4 août 2009
Tard dans la nuit de dimanche à lundi, le géant de 40m «Banque Populaire V» est venu s'amarrer à Brest. Jusqu'au bout de la nuit, Pascal Bidégorry est revenu sur cette traversée express.
Il s'est fait attendre le multicoque le plus grand du monde! Le plus rapide sur 24h (908 milles à 37,8 noeuds de moyenne) et sur l'Atlantique (3 jours 15h25' 48'', à 32,94 noeuds de moyenne) surtout.
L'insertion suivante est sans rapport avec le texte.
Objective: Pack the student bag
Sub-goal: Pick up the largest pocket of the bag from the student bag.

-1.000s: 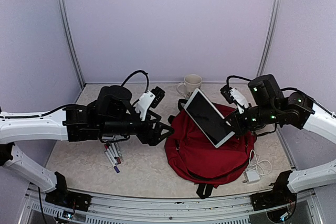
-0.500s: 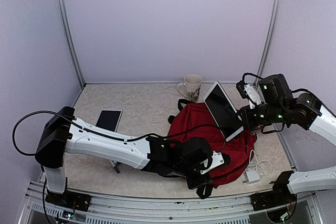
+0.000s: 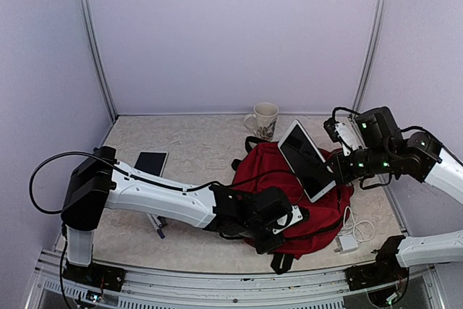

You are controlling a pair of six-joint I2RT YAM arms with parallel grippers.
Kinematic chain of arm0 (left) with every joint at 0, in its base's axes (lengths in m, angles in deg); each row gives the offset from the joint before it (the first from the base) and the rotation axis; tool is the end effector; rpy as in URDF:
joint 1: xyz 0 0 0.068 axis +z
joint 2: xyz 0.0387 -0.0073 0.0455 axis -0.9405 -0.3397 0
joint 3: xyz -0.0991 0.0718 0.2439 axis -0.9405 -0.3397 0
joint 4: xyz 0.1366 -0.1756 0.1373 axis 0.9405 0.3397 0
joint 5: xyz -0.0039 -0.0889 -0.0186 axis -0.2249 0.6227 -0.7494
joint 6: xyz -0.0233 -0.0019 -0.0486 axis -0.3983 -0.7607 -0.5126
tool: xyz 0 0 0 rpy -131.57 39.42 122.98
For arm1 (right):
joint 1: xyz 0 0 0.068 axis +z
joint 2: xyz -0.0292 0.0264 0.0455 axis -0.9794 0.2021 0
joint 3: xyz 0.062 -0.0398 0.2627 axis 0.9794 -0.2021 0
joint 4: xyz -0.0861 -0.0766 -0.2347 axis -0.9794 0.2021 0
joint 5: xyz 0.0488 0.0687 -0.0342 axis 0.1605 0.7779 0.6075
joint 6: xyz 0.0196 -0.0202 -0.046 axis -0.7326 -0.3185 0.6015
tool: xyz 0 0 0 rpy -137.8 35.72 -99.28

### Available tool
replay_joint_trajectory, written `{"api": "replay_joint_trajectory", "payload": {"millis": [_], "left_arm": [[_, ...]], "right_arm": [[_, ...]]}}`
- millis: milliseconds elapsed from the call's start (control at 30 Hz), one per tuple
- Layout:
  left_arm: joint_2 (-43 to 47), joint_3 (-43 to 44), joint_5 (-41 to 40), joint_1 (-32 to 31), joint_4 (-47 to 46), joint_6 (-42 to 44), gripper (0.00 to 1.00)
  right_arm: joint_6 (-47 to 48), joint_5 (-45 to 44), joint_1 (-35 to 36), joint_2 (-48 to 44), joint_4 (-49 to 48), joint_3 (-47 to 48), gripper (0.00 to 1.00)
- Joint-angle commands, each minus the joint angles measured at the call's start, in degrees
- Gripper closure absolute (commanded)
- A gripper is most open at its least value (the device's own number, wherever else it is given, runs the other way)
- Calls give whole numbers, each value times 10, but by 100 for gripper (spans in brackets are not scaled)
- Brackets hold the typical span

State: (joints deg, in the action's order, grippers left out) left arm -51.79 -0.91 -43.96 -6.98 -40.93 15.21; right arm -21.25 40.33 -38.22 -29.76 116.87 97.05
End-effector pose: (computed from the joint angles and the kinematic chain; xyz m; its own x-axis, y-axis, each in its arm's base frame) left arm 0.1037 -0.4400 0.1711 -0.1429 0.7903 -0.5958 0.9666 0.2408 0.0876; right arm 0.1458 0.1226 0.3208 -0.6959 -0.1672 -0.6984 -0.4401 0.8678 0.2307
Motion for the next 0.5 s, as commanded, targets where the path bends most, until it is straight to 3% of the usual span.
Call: {"api": "replay_joint_trajectory", "payload": {"millis": [0, 233, 467], "left_arm": [[23, 6, 5, 13, -37, -13, 57], [-13, 31, -3, 31, -27, -29, 56], [-24, 73, 29, 16, -46, -17, 48]], "right_arm": [[7, 9, -6, -13, -65, 4, 100], [6, 9, -7, -14, -67, 3, 100], [7, 17, -9, -8, -73, -1, 100]]}}
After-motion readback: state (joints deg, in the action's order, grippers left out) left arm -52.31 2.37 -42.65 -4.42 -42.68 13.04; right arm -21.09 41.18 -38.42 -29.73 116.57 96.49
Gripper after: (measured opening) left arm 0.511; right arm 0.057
En effet, après avoir franchi la ligne d'arrivée à 16h13 dimanche, le trimaran n'est arrivé au port du Château à Brest qu'à deux heures du matin.
Une pointe à 47,15 noeuds
Un vent faiblissant, des bords à tirer, pas de moteur à bord et peut-être aussi l'envie pour les douze hommes d'équipage de prolonger un peu le plaisir, de savourer ces derniers instants entre-eux. Une fois arrivé au ponton, Bidégorry a eu beau exhorter ses troupes à prendre le relais - «Cela fait 5heures que je parle aux médias, alors maintenant, c'est à votre tour de causer» - rien n'y a fait. Le Basque a dû s'y coller. Sans se faire prier, il a parlé encore et encore. De son bateau bien entendu «un engin à part, fabuleux, qui va vite tout seul, sans avoir besoin de le pousser. Il a fait une pointe de vitesse à 47,15 noeuds». De son équipage, car «un bateau qui va aussi vite, c'est tout simplement parce que les mecs qui sont dessus sont aussi exceptionnels. Ce n'est pas un équipage de fous, simplement des marins qui savent bien utiliser une superbe machine».
«On peut faire mieux mais...»
De la possibilité d'aller un jour plus vite encore: «On a utilisé le bateau à 95%, parfois jusqu'à 97-98% mais jamais à 100%. La fenêtre météo était trop belle et on ne pouvait pas se permettre de faire cela à moitié, car on savait qu'il y avait moyen de passer sous les 4 jours. On peut faire mieux, améliorer ce temps mais j'ai le sentiment que les autres bateaux existants aujourd'hui sur la planète mer ne sont pas capables de faire ce qu'on a fait. Nous, avec ce bateau-là et une fenêtre météo encore plus top, on peut peut-être aller jusqu'à 920-930 milles en 24h mais on touche-là aux limites du bateau». De son adversaire «Groupama3» qu'il a mis un point d'honneur à doubler: «On a vraiment regardé ce qu'il faisait sur la fin car on venait de rentrer dans la pétole et lui avait encore du vent derrière... On voulait être sûr de le battre en temps réel, ce qui était quand même important (sourire en coin)».
«Vivre des émotions fortes»
Du Trophée Jules-Verne qui se profile devant les étraves dans trois mois et retrouvailles avec l'équipage de «Groupama 3»: «Avec Cammas, on se tirait déjà la bourre en 1996 sur Figaro. Dans les années à venir, je crois que la famille ?Groupama 3? et ?Banque Populaire V? va continuer à se côtoyer sur l'eau. Cela rajoute du piment et du sel à nos projets et je m'en réjouis. Cet hiver, autour du monde, la seule chose que je nous souhaite, indépendamment du résultat sportif, c'est de finir et de vivre des émotions fortes. C'est aussi pour ça qu'on est là».